_SOURCE MATERIAL_
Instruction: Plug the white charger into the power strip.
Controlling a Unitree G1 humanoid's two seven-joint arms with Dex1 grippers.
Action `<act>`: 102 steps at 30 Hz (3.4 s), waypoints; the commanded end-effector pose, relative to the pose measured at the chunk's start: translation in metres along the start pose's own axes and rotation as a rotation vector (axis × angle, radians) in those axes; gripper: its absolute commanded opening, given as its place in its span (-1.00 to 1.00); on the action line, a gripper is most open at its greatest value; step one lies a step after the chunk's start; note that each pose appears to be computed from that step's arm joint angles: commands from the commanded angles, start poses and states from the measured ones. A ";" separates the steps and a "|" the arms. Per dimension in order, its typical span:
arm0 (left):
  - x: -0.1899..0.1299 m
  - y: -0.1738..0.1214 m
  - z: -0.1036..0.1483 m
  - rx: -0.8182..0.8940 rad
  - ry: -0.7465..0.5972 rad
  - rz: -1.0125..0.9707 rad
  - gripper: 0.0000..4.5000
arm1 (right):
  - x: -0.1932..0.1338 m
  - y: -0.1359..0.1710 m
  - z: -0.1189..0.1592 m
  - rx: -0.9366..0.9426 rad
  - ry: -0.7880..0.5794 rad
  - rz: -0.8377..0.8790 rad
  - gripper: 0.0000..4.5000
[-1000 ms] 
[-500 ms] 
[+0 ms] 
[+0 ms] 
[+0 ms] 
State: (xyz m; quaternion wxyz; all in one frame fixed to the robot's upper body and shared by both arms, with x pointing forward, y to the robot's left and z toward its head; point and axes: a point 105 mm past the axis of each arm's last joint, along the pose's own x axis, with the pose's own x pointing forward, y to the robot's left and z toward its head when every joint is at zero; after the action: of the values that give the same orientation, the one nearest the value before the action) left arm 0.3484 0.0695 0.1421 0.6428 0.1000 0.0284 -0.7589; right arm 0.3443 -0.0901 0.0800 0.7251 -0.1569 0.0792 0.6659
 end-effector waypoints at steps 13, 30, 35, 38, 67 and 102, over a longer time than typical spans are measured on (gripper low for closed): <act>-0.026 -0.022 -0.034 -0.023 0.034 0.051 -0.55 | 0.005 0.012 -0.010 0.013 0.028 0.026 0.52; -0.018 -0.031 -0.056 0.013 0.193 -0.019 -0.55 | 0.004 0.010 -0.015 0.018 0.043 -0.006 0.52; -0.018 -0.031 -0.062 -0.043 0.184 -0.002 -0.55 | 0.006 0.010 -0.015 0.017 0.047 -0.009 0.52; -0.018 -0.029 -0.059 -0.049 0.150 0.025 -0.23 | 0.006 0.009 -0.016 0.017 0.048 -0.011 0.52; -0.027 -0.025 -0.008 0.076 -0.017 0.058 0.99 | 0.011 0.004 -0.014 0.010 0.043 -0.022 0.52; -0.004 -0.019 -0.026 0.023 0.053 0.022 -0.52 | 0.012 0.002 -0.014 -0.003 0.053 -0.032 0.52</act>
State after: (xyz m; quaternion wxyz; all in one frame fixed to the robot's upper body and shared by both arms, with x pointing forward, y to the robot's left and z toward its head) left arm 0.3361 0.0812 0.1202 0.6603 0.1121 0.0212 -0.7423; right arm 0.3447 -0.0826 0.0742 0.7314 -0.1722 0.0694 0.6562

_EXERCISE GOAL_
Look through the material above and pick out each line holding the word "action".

_RESPONSE TO THE EXERCISE_
Action `<act>`: 102 steps at 30 Hz (3.4 s), waypoints; the commanded end-effector pose, relative to the pose measured at the chunk's start: translation in metres along the start pose's own axes and rotation as a rotation vector (axis × angle, radians) in those axes; gripper: its absolute commanded opening, given as its place in its span (-1.00 to 1.00); on the action line, a gripper is most open at its greatest value; step one lies a step after the chunk's start; note that each pose appears to be computed from that step's arm joint angles: commands from the commanded angles, start poses and states from the measured ones. A ";" separates the steps and a "|" the arms. Per dimension in order, its typical span:
State: (xyz m; quaternion wxyz; all in one frame fixed to the robot's upper body and shared by both arms, with x pointing forward, y to the robot's left and z toward its head; point and axes: a point 105 mm past the axis of each arm's last joint, along the pose's own x axis, with the pose's own x pointing forward, y to the robot's left and z toward its head when every joint is at zero; after the action: of the values that give the same orientation, the one nearest the value before the action) left arm 0.3484 0.0695 0.1421 0.6428 0.1000 0.0284 -0.7589; right arm 0.3443 -0.0901 0.0800 0.7251 -0.1569 0.0792 0.6659

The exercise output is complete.